Type I retinopathy of prematurity in infants with birth weight less than 1251 g: Incidence and risk factors for its development in a nursery in Kuwait
Vivek B Wani1, Anil K Uboweja1, Muzaffar Gani2, Jamal Al-Kandari3, Mahmood Kazem1, Niran Al-Naqeeb4, Cherian Thomas4, Murad Al-Serafi5, Mumtaz M Shukkur6
1 Department of Ophthalmology, Al-Adan Hospital, Hadiya, Kuwait
2 Department of Neonatology, Al-Adan Hospital, Hadiya, Kuwait; Department of Paediatrics, Neonatal Division, McMaster University Medical Centre, Hamilton Ontario, Canada
3 Al-Bahar Ophthalmology Centre, Shuwaikh, Kuwait
4 Department of Neonatology, Al-Adan Hospital, Hadiya, Kuwait
5 Department of Ophthalmology, Al-Adan Hospital, Hadiya, Kuwait; Department of Ophthalmology, University of Toronto, Toronto, Canada
6 Department of Community Medicine, Faculty of Medicine, Kuwait University, Jabriya, Kuwait
Vivek B Wani
PO Box 17672, Khaldiya, PC Code 72457
Source of Support: None, Conflict of Interest: None
Purpose: To report the rate of acute retinopathy of prematurity (ROP) and Type I ROP among infants with birth weight (BW) <1251 g and identify the risk factors for the development of Type I ROP.
Materials and Methods: A retrospective review of ROP records of infants with BW <1251 g was performed to identify infants with acute ROP and Type I ROP. Infants with Type I ROP were compared with those without Type I ROP to assess the risk factors for the development of Type I ROP. P < 0.05 was statistically significant.

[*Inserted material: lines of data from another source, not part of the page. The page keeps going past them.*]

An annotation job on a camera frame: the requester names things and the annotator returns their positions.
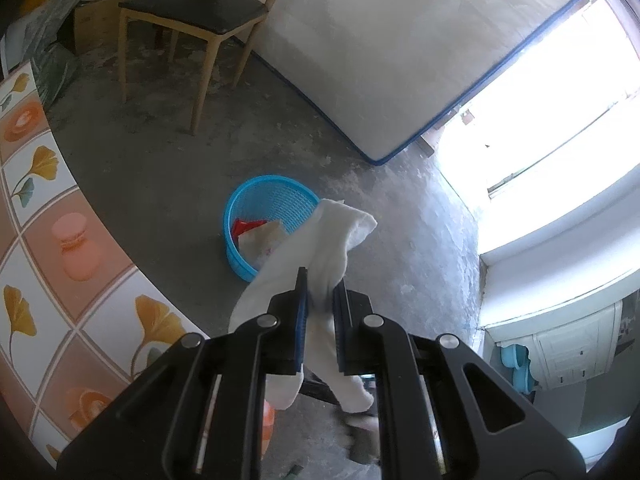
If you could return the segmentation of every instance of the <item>white cabinet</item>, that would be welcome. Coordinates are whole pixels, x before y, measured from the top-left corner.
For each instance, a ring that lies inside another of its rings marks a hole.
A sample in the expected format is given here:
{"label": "white cabinet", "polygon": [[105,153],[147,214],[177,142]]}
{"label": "white cabinet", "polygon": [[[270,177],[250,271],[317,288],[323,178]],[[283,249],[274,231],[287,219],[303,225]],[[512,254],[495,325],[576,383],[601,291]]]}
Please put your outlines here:
{"label": "white cabinet", "polygon": [[622,302],[558,326],[498,346],[521,344],[529,349],[531,375],[549,390],[585,381],[609,370],[616,351]]}

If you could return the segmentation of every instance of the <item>ginkgo leaf pattern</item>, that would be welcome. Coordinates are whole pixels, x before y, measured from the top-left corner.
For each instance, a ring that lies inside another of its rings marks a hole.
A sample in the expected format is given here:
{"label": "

Multivariate analysis was performed and odds ratio (OR) and 95% confidence intervals (CI) were calculated.
Results: Among the 207 infants with BW <1251 g, acute ROP occurred in 154 infants (74.4%) and Type I ROP in 95 eyes of 50 infants (24.4%). The numbers of infants with BW <750 g and BW <1000 g were 19.3% and 58.4%, respectively, and the incidences of Type I ROP were 50% and 36.4%, respectively, among them. Forty-four (46.3%) eyes were treated at stage 2+ ROP in zone I or II. All the eyes treated for Type I ROP showed complete regression. Gestational age at birth (OR 0.657, 95% CI: 0.521-0.827; P < 0.0001) and number of ventilated days (OR 1.017, 95% CI: 1.005-1.029; P = 0.006) were identified as independent risk factors for the development of Type I ROP.
Conclusions: The rate of Type I ROP in this study is higher than that in previous studies due to the higher number of infants with BW <1000 g in our cohort and the treatment of more eyes with stage 2+ ROP. However, all the treated eyes had a favorable outcome. Gestational age at birth and number of ventilated days were independent risk factors for the development of Type I ROP.